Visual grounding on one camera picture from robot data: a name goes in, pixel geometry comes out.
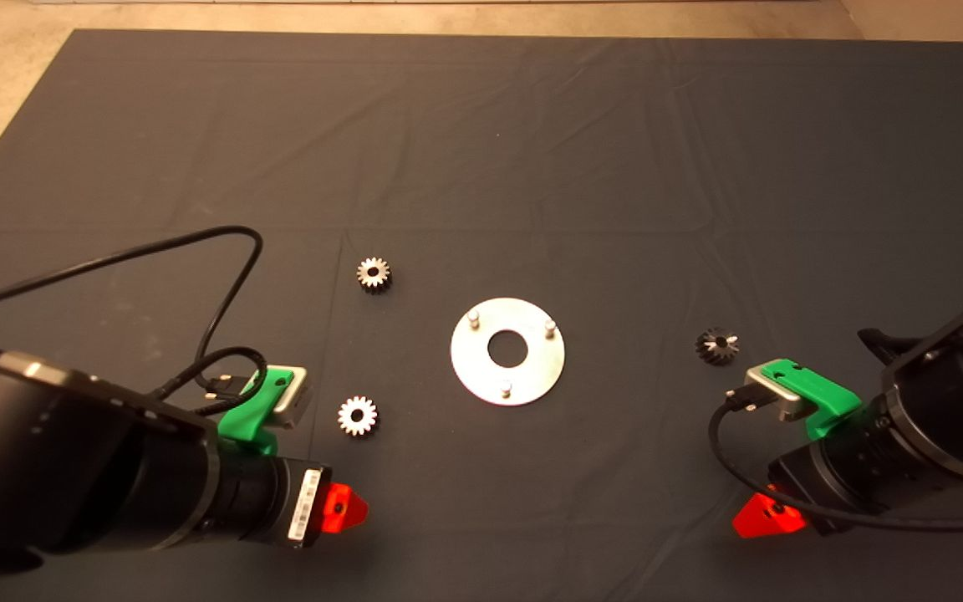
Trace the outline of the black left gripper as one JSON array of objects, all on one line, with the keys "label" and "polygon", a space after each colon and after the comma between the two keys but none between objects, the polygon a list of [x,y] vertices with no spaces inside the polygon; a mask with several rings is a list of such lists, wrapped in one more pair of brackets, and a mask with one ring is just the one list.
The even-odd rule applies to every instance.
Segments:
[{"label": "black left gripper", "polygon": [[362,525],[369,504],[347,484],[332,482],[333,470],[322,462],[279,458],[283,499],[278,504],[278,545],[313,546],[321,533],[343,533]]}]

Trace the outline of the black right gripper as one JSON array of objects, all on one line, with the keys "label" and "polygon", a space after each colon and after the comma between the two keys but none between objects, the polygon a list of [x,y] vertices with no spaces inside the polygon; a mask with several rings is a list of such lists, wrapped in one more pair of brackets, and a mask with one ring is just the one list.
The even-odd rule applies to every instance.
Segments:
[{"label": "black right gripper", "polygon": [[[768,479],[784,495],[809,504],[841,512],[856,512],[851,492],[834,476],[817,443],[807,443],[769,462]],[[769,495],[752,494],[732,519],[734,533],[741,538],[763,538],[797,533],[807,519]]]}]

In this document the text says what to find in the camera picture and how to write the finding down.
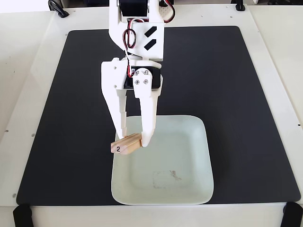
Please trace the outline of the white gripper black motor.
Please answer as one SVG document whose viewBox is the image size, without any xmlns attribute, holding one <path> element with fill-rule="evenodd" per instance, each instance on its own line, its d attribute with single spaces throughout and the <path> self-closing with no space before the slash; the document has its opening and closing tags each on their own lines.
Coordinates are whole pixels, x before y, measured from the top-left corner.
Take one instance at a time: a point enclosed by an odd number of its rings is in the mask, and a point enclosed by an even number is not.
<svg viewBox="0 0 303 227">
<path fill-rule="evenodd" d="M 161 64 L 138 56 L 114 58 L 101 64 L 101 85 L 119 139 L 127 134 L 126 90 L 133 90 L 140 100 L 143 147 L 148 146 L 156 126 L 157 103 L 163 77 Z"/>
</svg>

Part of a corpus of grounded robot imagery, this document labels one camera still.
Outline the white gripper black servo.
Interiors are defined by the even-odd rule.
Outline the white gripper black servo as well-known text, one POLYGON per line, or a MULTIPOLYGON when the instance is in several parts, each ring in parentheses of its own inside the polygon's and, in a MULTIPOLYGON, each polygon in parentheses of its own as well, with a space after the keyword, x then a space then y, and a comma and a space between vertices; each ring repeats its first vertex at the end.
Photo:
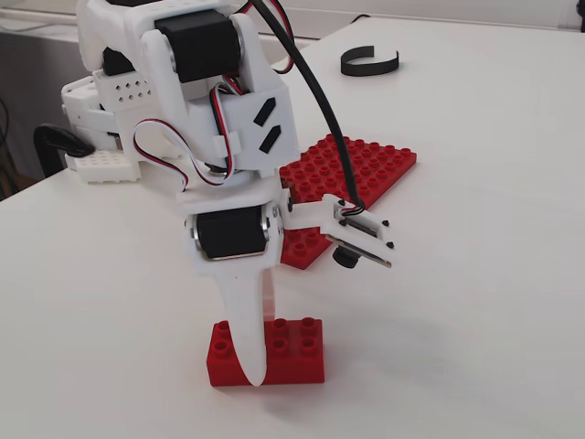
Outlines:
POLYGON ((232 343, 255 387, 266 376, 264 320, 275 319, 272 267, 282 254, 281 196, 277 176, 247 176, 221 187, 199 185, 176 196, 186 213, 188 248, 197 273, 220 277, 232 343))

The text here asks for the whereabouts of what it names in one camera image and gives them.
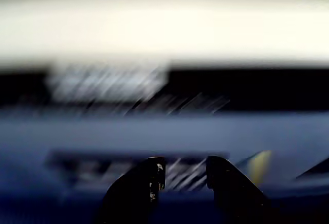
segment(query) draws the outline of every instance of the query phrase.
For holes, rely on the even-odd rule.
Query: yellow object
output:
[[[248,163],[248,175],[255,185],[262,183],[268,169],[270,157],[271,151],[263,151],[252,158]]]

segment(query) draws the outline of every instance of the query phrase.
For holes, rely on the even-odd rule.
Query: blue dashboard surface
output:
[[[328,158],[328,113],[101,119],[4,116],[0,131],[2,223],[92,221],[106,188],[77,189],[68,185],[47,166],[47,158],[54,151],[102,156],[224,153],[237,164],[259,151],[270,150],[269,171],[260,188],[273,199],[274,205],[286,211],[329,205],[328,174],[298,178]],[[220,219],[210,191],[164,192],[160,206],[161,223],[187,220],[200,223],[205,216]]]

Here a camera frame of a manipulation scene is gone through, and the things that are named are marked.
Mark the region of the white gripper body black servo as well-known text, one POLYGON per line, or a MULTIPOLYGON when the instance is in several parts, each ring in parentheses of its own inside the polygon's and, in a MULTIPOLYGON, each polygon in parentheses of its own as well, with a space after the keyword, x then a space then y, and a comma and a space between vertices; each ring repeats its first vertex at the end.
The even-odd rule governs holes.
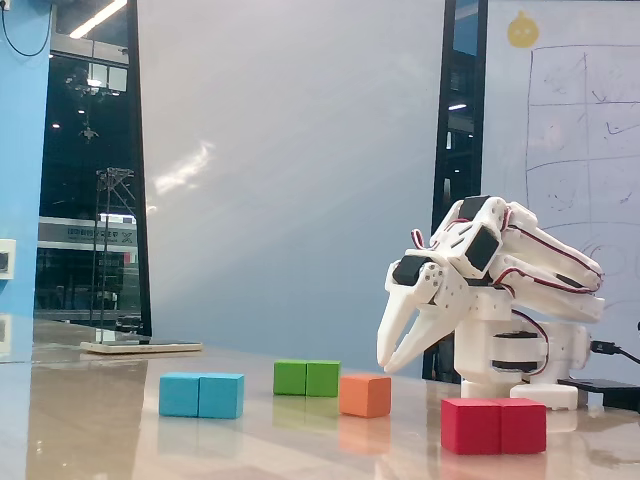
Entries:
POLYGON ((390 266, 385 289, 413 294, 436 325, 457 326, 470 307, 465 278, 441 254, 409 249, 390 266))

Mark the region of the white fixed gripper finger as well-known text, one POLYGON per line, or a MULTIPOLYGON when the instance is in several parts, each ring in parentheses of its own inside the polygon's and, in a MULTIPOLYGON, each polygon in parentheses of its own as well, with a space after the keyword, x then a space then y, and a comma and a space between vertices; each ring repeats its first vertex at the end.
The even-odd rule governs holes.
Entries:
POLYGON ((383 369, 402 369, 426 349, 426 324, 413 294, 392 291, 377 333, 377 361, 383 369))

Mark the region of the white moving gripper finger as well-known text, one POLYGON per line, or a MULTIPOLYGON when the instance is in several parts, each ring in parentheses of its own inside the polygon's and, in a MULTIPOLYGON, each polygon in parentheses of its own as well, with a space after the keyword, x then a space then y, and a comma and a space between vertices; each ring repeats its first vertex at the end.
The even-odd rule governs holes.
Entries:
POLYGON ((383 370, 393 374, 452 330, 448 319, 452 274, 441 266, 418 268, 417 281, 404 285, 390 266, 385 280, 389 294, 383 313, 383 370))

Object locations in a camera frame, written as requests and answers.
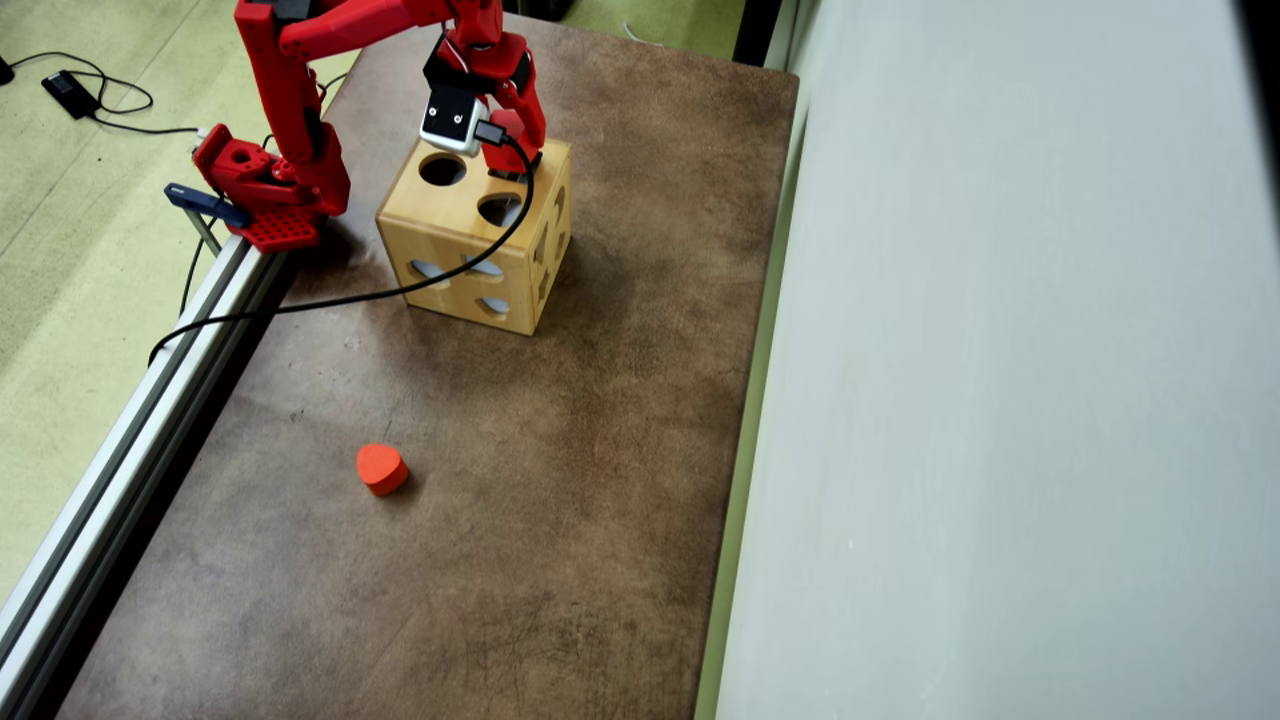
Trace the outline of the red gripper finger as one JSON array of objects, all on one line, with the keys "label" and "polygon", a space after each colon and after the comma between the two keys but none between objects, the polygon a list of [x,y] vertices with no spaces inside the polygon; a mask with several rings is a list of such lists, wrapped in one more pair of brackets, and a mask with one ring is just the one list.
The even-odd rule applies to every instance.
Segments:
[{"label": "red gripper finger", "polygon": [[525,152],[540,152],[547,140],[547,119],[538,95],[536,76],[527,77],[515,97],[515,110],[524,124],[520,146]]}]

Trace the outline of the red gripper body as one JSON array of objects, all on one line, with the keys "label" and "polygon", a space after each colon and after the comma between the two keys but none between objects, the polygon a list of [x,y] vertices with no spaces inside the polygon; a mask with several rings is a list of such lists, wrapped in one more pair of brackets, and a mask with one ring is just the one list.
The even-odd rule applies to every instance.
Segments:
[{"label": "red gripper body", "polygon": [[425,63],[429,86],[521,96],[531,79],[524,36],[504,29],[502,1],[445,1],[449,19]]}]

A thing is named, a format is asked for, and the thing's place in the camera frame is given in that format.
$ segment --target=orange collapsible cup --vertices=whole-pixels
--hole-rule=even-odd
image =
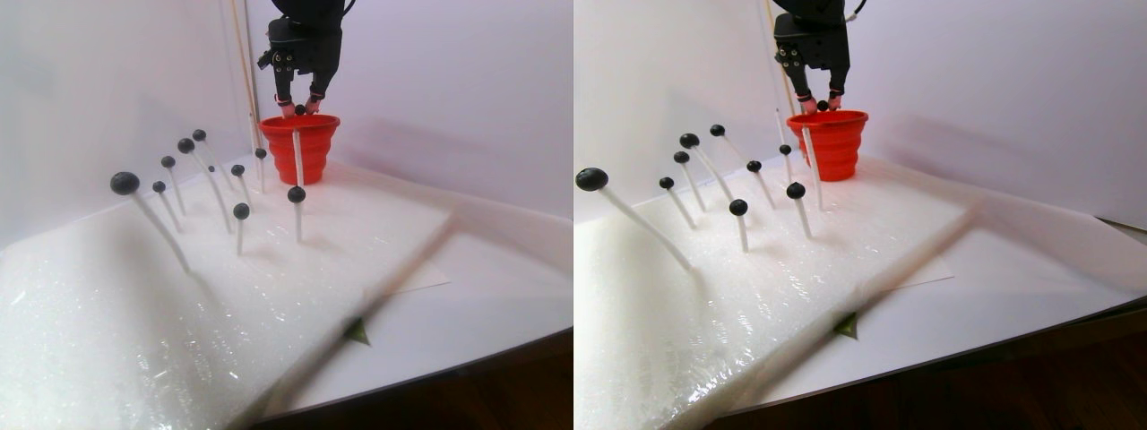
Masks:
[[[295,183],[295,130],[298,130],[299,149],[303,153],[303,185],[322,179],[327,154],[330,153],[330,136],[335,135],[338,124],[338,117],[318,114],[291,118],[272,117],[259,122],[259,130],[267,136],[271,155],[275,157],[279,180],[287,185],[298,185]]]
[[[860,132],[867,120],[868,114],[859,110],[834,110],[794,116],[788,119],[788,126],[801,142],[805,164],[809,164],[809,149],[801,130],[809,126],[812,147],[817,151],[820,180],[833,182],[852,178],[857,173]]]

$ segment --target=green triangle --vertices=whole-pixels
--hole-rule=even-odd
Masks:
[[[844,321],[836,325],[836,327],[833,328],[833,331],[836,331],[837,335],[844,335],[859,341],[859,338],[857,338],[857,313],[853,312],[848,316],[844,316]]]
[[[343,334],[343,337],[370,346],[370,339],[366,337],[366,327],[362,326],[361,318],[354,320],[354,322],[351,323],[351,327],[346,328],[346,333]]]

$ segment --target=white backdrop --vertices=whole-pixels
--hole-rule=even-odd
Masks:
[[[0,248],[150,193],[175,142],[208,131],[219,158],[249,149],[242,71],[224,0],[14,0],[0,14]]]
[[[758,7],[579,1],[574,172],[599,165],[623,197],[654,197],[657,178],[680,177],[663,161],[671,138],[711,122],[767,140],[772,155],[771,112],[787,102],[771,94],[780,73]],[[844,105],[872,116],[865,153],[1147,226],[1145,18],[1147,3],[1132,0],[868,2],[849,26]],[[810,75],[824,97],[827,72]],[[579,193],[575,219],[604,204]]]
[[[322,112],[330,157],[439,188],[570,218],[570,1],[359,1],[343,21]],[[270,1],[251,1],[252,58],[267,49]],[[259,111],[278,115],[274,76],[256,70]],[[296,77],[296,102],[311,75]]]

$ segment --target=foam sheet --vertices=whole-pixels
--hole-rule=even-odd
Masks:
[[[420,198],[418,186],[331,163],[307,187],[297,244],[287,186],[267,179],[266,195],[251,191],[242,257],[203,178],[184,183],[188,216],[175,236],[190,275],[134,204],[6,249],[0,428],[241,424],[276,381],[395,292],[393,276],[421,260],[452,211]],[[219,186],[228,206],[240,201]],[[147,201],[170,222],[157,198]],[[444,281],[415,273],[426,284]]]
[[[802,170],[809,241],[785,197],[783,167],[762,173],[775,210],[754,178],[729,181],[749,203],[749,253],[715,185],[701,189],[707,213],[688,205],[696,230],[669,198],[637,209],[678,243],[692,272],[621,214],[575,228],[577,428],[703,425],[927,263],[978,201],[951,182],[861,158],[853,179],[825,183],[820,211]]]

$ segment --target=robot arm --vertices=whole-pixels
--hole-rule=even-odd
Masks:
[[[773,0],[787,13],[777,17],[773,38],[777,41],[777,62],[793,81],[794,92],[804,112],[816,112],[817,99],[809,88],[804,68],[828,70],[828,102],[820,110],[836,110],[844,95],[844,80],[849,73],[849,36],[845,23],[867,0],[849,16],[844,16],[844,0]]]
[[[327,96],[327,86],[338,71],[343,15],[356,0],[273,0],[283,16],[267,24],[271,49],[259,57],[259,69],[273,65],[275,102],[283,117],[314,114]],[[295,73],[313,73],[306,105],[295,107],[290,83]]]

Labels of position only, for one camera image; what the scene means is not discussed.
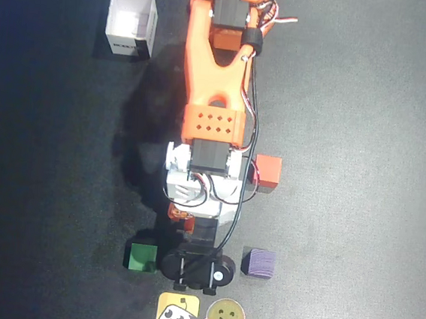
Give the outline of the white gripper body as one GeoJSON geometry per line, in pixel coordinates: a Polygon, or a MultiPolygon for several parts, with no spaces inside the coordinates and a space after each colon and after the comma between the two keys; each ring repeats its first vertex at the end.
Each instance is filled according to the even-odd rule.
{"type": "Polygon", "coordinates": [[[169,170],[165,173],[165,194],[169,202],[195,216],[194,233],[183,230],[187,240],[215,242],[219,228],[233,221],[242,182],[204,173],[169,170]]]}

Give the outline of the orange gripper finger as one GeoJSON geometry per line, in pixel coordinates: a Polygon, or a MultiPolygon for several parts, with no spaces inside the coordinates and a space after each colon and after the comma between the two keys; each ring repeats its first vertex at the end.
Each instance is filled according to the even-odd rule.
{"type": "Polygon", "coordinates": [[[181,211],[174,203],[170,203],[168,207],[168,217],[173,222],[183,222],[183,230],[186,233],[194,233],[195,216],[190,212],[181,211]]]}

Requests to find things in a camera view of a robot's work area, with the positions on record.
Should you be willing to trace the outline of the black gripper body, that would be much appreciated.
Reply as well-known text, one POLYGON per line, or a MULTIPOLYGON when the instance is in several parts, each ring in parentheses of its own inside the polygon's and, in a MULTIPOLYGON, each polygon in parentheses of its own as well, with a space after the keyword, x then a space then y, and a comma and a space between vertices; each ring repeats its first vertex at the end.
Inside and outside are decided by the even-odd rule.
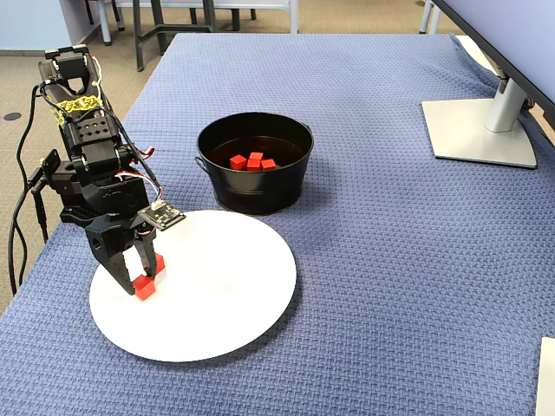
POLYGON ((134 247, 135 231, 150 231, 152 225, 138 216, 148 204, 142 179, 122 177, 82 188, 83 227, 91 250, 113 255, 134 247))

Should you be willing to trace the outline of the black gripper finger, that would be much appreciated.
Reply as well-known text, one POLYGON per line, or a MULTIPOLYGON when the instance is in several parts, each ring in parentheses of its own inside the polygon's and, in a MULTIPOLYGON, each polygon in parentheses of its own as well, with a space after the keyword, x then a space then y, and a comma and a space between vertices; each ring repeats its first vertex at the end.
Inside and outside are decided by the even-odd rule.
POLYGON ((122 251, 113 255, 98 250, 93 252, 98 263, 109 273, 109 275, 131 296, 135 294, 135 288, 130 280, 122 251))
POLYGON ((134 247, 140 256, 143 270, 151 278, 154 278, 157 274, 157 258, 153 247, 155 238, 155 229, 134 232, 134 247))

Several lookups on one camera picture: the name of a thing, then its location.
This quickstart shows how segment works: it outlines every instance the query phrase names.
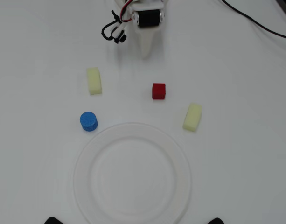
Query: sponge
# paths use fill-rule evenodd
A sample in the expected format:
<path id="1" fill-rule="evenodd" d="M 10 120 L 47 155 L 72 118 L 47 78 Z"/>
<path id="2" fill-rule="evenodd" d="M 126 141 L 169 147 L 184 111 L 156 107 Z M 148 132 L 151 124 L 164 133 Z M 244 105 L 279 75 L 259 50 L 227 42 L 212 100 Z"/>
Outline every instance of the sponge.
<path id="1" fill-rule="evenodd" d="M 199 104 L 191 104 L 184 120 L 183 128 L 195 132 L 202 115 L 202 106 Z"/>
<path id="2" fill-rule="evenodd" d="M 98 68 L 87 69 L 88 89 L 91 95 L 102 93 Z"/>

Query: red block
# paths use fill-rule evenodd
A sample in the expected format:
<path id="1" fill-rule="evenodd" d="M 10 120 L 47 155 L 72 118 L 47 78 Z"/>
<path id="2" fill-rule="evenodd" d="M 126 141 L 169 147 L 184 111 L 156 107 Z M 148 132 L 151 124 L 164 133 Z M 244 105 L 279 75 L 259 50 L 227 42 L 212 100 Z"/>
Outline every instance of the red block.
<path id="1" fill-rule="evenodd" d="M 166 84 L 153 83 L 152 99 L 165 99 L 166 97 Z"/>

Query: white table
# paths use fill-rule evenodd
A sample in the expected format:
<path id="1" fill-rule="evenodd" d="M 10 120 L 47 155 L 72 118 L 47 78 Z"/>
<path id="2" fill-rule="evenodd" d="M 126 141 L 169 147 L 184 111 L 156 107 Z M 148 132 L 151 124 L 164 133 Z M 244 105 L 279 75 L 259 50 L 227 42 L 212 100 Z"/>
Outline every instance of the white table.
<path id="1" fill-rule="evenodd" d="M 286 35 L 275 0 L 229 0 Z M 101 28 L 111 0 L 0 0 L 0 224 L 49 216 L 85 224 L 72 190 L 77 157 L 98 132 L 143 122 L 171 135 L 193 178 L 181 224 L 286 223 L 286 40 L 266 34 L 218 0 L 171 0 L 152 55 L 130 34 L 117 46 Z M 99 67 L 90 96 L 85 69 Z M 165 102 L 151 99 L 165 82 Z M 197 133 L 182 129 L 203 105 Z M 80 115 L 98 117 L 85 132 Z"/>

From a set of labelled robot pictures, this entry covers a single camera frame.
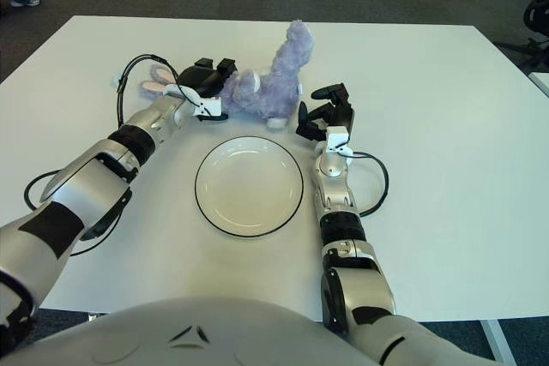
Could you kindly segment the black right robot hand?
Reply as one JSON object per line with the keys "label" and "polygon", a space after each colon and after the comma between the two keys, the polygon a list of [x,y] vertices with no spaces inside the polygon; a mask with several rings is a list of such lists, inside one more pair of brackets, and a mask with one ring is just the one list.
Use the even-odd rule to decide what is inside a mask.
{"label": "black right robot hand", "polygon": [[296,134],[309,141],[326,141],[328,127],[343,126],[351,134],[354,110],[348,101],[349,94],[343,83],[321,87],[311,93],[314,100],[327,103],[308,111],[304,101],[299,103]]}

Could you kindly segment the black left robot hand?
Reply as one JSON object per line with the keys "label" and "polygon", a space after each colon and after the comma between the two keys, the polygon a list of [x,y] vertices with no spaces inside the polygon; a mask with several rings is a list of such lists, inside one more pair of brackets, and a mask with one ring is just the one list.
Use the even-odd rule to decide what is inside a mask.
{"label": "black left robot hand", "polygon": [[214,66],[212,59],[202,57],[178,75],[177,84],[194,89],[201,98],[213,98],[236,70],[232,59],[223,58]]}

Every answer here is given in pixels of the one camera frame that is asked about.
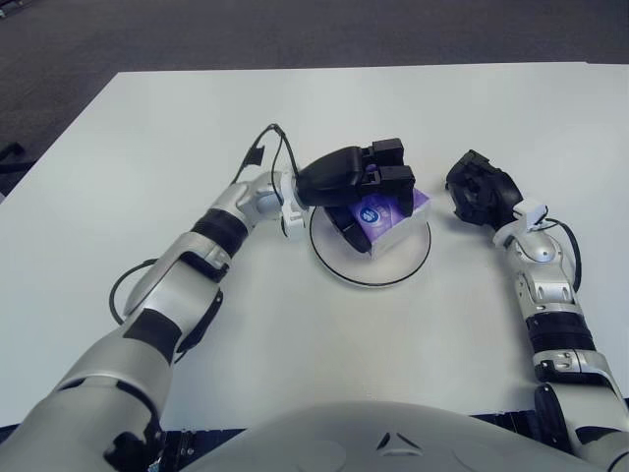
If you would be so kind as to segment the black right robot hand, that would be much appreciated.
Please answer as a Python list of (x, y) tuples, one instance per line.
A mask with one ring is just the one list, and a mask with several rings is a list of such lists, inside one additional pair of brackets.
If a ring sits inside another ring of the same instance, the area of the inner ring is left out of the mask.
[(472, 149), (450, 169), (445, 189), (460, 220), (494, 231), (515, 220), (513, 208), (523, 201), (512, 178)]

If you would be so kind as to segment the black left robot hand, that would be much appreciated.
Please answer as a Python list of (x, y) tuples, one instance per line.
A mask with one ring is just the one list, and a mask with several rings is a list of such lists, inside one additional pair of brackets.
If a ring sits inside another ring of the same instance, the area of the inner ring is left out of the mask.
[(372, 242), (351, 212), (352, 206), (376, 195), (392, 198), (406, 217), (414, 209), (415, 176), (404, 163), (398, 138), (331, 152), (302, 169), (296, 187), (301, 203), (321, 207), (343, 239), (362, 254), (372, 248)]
.....
About this exercise =>
Taking the entries as a whole, work out how many lines contain the string "kindly". Respond with only the number.

Answer to this exercise =>
2